Each line of the data needs to be transcribed exactly.

START Data extract

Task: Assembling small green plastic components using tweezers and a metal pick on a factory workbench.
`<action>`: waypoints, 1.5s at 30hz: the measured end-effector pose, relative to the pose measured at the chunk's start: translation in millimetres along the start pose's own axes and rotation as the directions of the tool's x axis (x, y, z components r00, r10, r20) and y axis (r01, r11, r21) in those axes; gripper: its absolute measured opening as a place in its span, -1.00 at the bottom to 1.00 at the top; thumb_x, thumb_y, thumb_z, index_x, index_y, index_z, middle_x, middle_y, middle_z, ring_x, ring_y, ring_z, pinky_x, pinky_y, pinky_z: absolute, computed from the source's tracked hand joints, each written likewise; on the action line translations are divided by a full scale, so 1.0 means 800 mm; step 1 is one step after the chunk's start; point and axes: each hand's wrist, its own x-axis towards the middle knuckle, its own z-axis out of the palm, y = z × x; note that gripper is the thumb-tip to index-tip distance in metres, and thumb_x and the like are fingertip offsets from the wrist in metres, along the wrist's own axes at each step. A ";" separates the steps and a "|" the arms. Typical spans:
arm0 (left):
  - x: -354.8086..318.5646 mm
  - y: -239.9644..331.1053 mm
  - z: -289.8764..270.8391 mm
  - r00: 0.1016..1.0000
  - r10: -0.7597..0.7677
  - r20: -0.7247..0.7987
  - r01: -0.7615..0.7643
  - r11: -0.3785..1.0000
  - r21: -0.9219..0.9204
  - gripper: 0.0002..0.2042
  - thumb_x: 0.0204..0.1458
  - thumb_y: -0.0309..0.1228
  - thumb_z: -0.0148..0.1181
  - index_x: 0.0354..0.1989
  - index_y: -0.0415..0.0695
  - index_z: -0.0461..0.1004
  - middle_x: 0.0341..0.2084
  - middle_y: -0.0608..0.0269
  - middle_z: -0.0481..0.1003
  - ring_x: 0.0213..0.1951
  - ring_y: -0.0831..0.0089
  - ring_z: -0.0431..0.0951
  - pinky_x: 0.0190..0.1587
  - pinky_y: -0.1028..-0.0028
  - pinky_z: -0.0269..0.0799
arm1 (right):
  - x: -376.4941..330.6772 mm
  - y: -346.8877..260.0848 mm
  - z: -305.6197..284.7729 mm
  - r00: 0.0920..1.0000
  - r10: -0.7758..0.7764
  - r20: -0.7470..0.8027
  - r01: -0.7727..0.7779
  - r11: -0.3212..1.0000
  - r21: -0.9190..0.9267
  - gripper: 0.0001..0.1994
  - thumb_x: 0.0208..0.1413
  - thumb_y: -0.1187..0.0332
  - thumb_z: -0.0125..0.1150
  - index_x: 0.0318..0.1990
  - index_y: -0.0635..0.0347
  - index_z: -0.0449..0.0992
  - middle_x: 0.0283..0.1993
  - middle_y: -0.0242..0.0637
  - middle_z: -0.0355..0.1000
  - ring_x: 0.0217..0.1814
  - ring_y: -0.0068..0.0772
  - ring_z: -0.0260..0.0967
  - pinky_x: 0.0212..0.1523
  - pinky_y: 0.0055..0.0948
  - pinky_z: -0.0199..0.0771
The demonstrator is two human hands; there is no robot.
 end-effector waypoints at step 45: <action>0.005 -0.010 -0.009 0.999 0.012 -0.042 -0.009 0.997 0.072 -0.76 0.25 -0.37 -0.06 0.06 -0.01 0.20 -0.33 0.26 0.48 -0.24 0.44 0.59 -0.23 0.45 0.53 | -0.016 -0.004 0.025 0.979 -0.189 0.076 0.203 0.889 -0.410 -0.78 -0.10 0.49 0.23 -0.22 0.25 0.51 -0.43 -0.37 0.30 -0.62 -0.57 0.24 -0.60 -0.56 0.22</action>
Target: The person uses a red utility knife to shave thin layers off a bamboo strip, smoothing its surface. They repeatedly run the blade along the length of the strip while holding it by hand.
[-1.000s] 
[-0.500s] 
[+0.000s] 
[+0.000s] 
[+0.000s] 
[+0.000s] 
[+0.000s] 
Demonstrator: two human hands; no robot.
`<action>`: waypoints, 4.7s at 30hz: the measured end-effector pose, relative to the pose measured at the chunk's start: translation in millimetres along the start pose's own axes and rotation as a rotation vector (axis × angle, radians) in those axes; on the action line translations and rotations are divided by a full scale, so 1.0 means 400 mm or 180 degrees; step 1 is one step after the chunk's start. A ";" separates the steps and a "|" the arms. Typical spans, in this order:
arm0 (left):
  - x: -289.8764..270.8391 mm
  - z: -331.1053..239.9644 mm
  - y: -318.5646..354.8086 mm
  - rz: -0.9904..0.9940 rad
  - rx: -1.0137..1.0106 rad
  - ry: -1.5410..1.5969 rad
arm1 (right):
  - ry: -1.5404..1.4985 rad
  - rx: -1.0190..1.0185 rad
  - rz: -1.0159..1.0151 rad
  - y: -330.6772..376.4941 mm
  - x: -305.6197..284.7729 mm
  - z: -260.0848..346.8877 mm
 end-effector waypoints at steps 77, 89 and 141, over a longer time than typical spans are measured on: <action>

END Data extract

> **Result for this task**
Task: Assembling small green plastic components using tweezers and a metal pick on a factory workbench.
`<action>`: waypoints, 1.5s at 30hz: the measured end-effector pose, relative to the pose measured at the chunk's start: translation in millimetres along the start pose's own axes and rotation as the directions of the tool's x axis (x, y, z components r00, r10, r20) and y axis (r01, r11, r21) in those axes; gripper: its absolute measured opening as a place in its span, -1.00 at the bottom to 1.00 at the top; thumb_x, thumb_y, thumb_z, index_x, index_y, index_z, middle_x, middle_y, middle_z, ring_x, ring_y, ring_z, pinky_x, pinky_y, pinky_z: absolute, computed from the source's tracked hand joints, each written likewise; on the action line translations are divided by a full scale, so 1.0 means 800 mm; step 1 is one step after the chunk's start; point and axes: each hand's wrist, its own x-axis towards the middle knuckle, its own z-axis out of the palm, y = z × x; note that gripper is the thumb-tip to index-tip distance in metres, and thumb_x and the like are fingertip offsets from the wrist in metres, along the wrist's own axes at each step. A ";" separates the steps and a "|" the arms. Typical spans:
arm0 (left):
  - x: -354.8086..318.5646 mm
  - y: -239.9644..331.1053 mm
  - z: -289.8764..270.8391 mm
  - r00: 0.1016..1.0000
  - r10: -0.7597..0.7677
  - r20: -0.7247..0.7987
  - r01: -0.7615..0.7643
  - r11: -0.3785..1.0000
  - r21: -0.9219..0.9204
  - gripper: 0.0002..0.2042
  - thumb_x: 0.0204..0.1458
  - thumb_y: -0.0309..0.1228
  - thumb_z: -0.0148..0.1181
  - index_x: 0.0354..0.1989
  - index_y: -0.0415..0.0695
  - index_z: -0.0461..0.1004
  - middle_x: 0.0341..0.2084
  - middle_y: -0.0608..0.0269
  - middle_z: -0.0481..0.1003
  - ring_x: 0.0213..0.1951
  - ring_y: -0.0831..0.0089
  - ring_z: -0.0431..0.0951
  - pinky_x: 0.0190..0.1587
  - pinky_y: -0.1028..-0.0028
  - pinky_z: -0.0269..0.0799
arm1 (right):
  - x: -376.4941..330.6772 mm
  - y: -346.8877..260.0848 mm
  - z: -305.6197..284.7729 mm
  - r00: 0.0920..1.0000
  - r10: -0.7758..0.7764
  - r20: -0.7470..0.8027
  - r01: -0.7727..0.7779
  - r11: -0.3212..1.0000
  - r21: -0.9190..0.9267
  - gripper: 0.0001..0.1994
  - thumb_x: 0.0208..0.1413
  - thumb_y: -0.1187..0.0332
  - thumb_z: -0.0125..0.1150
  - index_x: 0.0318..0.1990
  - index_y: -0.0635..0.0347
  - index_z: -0.0449..0.0992
  - middle_x: 0.0283..0.1993
  - middle_y: -0.0242..0.0637
  - middle_z: -0.0355..0.1000
  - ring_x: 0.0217..0.1814
  - ring_y: -0.0068..0.0772
  - ring_z: -0.0260..0.0967
  - pinky_x: 0.0212..0.1523
  - pinky_y: 0.0055..0.0948
  - pinky_z: -0.0199..0.0771
The demonstrator is two human hands; there is no robot.
 end-effector waypoints at step 45: <action>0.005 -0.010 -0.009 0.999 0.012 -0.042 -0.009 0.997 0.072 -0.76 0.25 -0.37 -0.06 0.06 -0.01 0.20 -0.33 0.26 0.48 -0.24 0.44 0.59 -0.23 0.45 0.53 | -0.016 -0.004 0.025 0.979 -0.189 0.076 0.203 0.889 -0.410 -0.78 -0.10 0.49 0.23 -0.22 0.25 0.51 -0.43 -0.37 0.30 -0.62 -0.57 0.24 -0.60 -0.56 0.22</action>
Target: The person uses a red utility knife to shave thin layers off a bamboo strip, smoothing its surface. They repeatedly run the blade along the length of the strip while holding it by hand.
[-1.000s] 
[-0.500s] 
[+0.000s] 
[+0.000s] 
[+0.000s] 
[+0.000s] 
[+0.000s] 
Demonstrator: two human hands; no robot.
`<action>`: waypoints, 4.7s at 30hz: the measured end-effector pose, relative to the pose measured at the chunk's start: translation in millimetres along the start pose's own axes and rotation as a rotation vector (axis × angle, radians) in those axes; on the action line translations and rotations are divided by a full scale, so 1.0 means 400 mm or 180 degrees; step 1 is one step after the chunk's start. A ";" separates the steps and a "|" the arms. Typical spans, in this order:
arm0 (left):
  - x: -289.8764..270.8391 mm
  - z: -331.1053..239.9644 mm
  - y: -318.5646..354.8086 mm
  - rz: -0.9904..0.9940 rad
  - rx: -1.0137..1.0106 rad
  - ry: -1.5410..1.5969 rad
arm1 (right):
  - ry: -1.5404..1.4985 rad
  - rx: -1.0190..1.0185 rad
  - rz: -1.0159..1.0151 rad
  - y: -330.6772..376.4941 mm
  - x: -305.6197..284.7729 mm
  - z: -260.0848..346.8877 mm
 end-effector waypoints at steps 77, 89 and 141, over a longer time than typical spans are measured on: <action>

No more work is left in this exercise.